WW: In June, Reclamation Commissioner Camille Calimlim Touton called on the seven Basin states to devise a plan to reduce use of the river to protect Lake Powell and Lake Mead. She also indicated that all users will have to take cuts. Are Upper Basin states preparing to take cuts? And how might these cuts play out?

CULLOM: I don’t think the question is about are we prepared, it’s how effective our actions will be. The magnitude of contributions in the Upper Basin is limited by the tools we have, the hydrologic and geographic circumstances and what happens in the Lower Basin. So, for the five-point plan to be effective, it needs significant actions in the Lower Basin. But we are moving forward with our plan with the expectation that everyone will contribute in a meaningful way.

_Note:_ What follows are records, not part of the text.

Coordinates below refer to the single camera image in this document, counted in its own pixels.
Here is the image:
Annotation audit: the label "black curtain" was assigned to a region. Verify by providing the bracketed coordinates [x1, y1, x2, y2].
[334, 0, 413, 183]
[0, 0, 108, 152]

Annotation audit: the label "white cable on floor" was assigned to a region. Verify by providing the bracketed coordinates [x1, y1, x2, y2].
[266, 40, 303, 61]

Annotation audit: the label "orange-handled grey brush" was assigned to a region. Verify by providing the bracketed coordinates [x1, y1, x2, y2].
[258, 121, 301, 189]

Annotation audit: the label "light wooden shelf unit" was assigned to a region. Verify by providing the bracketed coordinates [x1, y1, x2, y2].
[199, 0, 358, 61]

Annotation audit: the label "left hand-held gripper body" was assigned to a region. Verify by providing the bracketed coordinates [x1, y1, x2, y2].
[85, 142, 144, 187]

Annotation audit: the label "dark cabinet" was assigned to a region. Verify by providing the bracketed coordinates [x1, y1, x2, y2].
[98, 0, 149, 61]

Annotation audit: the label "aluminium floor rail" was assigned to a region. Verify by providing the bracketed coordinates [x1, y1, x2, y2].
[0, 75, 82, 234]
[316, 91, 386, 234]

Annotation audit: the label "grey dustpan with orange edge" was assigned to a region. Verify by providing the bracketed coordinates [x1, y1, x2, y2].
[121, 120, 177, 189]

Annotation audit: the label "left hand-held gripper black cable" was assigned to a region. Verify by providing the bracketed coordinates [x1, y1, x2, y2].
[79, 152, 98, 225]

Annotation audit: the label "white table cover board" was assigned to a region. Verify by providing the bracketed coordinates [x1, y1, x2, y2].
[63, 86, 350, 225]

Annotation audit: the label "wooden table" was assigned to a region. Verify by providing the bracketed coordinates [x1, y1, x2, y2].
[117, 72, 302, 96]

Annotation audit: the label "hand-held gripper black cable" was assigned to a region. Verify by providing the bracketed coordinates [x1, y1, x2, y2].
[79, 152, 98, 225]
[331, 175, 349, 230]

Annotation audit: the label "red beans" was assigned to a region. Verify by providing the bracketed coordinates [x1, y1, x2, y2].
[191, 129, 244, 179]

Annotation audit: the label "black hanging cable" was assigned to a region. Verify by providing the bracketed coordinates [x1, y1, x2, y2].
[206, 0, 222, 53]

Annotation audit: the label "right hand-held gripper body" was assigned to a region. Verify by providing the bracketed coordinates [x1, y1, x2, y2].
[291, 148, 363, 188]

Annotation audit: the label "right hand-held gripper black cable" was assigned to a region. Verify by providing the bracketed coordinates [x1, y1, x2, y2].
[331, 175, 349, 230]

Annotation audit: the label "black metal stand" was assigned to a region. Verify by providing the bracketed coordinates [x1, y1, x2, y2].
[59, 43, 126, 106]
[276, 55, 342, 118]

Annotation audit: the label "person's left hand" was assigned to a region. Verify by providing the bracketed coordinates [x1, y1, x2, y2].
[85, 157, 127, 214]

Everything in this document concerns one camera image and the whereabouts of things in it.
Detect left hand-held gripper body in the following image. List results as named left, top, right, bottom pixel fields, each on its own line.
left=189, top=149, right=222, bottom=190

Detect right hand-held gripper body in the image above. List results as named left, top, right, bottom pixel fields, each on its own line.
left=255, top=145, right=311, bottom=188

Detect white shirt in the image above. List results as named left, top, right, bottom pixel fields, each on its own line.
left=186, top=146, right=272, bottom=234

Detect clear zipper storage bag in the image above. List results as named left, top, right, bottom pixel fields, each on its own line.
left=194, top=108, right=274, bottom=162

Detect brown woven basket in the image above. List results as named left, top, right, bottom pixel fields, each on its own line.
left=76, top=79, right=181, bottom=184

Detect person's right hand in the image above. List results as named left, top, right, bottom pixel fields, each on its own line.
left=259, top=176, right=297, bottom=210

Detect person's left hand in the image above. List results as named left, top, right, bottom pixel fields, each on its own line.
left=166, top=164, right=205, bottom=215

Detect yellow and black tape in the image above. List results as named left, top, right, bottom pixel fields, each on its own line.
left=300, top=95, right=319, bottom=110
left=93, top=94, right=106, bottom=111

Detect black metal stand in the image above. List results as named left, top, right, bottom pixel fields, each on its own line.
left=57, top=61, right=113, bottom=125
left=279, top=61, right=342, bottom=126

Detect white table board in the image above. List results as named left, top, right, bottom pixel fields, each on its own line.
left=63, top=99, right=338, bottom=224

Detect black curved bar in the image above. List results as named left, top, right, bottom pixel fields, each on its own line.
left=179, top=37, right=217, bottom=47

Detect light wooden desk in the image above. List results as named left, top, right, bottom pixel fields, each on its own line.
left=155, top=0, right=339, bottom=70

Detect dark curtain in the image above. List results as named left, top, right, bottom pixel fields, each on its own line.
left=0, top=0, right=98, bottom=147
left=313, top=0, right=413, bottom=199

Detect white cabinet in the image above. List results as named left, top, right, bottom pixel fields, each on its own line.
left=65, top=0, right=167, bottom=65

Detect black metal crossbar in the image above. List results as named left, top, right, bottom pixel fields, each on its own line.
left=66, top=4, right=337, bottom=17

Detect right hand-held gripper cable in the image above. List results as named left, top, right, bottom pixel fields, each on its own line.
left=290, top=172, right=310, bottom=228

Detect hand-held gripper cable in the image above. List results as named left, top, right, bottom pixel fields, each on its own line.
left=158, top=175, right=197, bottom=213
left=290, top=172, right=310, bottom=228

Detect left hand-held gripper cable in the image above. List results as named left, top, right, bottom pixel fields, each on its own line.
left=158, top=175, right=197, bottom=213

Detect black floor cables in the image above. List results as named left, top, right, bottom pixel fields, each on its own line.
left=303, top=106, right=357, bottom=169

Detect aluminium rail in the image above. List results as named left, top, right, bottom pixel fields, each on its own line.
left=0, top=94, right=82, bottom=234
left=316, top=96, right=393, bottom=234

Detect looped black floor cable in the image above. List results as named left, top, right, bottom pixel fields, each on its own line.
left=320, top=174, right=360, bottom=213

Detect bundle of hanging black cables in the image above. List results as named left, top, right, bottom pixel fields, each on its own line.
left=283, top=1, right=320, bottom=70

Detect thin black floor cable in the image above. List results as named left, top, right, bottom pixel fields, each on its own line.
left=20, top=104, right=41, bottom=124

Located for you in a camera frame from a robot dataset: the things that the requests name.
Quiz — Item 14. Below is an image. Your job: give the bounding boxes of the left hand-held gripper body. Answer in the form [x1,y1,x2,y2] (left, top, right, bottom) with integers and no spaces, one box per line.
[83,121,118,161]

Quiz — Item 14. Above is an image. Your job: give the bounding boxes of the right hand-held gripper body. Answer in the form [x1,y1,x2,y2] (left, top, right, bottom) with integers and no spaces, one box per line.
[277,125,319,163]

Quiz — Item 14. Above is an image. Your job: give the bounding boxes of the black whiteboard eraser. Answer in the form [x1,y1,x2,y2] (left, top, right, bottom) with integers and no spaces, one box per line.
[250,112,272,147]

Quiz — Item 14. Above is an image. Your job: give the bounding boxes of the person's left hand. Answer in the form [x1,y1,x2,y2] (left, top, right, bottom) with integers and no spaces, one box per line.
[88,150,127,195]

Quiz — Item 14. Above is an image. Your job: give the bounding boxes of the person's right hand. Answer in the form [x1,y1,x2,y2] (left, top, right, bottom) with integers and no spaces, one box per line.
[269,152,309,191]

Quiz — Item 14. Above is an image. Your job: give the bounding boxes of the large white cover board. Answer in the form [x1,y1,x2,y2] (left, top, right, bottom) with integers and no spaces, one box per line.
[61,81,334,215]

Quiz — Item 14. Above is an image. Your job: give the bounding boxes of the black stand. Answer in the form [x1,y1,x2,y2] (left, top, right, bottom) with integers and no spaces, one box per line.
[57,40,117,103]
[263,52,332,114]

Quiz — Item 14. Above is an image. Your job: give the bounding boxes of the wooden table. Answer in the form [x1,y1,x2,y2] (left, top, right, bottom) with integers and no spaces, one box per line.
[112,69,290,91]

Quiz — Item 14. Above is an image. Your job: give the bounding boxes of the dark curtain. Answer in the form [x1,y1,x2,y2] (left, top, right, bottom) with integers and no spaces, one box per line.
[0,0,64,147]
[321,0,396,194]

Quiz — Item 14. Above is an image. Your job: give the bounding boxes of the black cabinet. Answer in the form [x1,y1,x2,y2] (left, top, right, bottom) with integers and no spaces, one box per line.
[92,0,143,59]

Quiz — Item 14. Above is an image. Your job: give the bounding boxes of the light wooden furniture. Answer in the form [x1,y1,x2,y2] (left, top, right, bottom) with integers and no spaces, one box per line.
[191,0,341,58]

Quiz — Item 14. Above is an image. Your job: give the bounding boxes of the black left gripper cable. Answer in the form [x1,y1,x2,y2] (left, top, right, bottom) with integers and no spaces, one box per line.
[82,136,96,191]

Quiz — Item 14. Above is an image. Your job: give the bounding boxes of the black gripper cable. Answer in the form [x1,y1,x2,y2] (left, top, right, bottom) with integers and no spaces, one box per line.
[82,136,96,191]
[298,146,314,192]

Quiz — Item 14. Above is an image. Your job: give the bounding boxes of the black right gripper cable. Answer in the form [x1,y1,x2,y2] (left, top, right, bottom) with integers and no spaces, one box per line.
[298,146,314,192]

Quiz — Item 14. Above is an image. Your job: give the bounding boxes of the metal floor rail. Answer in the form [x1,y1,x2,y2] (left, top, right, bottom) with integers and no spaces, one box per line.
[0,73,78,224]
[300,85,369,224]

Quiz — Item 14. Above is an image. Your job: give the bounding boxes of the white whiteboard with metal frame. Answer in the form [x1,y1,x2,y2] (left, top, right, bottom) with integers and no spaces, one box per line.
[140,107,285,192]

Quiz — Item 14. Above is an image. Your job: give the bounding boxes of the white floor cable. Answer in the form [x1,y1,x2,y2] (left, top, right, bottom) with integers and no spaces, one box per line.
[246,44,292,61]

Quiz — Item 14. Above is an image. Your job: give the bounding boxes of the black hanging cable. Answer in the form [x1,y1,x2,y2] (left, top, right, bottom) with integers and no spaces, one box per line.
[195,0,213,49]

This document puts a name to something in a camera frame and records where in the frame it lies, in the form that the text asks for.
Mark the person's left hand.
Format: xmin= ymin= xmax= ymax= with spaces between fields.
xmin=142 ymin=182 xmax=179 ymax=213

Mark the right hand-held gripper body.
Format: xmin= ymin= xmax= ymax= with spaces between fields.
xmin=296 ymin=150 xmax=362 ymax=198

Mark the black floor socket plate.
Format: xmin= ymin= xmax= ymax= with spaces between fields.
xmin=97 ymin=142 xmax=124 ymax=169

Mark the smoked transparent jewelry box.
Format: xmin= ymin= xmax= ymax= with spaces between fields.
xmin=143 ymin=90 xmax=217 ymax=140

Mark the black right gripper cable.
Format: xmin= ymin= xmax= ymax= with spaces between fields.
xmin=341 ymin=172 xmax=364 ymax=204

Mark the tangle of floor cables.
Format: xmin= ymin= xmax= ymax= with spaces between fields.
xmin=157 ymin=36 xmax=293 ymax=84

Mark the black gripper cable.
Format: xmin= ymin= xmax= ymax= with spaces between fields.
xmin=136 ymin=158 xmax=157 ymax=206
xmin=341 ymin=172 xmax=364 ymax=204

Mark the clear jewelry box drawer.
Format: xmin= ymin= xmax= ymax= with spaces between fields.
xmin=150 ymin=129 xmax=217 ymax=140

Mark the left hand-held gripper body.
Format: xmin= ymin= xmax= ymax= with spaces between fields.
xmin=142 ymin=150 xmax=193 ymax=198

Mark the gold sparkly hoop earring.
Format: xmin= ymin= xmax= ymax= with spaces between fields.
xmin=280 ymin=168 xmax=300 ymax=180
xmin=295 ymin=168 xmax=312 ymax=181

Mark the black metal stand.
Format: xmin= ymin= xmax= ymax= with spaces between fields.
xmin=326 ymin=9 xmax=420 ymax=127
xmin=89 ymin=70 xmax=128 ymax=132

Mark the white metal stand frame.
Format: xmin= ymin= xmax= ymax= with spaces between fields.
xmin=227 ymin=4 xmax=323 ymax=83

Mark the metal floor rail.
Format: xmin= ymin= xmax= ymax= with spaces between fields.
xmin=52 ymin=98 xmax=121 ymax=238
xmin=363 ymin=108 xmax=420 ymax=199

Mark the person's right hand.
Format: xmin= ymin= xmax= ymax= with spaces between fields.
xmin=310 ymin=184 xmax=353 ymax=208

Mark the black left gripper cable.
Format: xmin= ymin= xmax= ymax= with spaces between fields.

Lake Powell’s decline is seen in these photos of Glen Canyon Dam taken a decade apart. On the left, the water level in 2010; on the right, the water level in 2021. (Source: Bureau of Reclamation)

WWWhat is the goal of the Upper Basin’s five-point plan and what has been the response from Reclamation or the Lower Basin?

CULLOM: The plan includes tools that lead to additional conservation in the Upper Basin on top of what is inflicted by hydrology in dry years, plus contributions that have been made through the 2019 Drought Response Operating Agreement.

The one criticism that we’ve received is “why didn’t you quantify your system conservation program?” We didn’t know if we would have funding and support from Reclamation and we didn’t know what the appetite of water users would be to take on even more reductions. So we didn’t think it would be appropriate to speculate on what we might achieve as an aspiration; we’re focused on delivering results rather than projecting what might be. 

Two of the Lower Basin states (California & Arizona) have questions, Nevada is supportive and Reclamation has expressed support and provided resources to help us implement the plan.

WW: The five-point plan talked about reviving work on a demand management plan that was supposed to be part of the 2019 Drought Contingency Plan (DCP). Earlier this year, the Colorado Water Conservation Board halted work on such a plan because, it said, Colorado was much further ahead on investigating the concept than the other Upper Basin states (New Mexico, Utah and Wyoming). Is demand management a viable concept for the Upper Basin and what’s been done?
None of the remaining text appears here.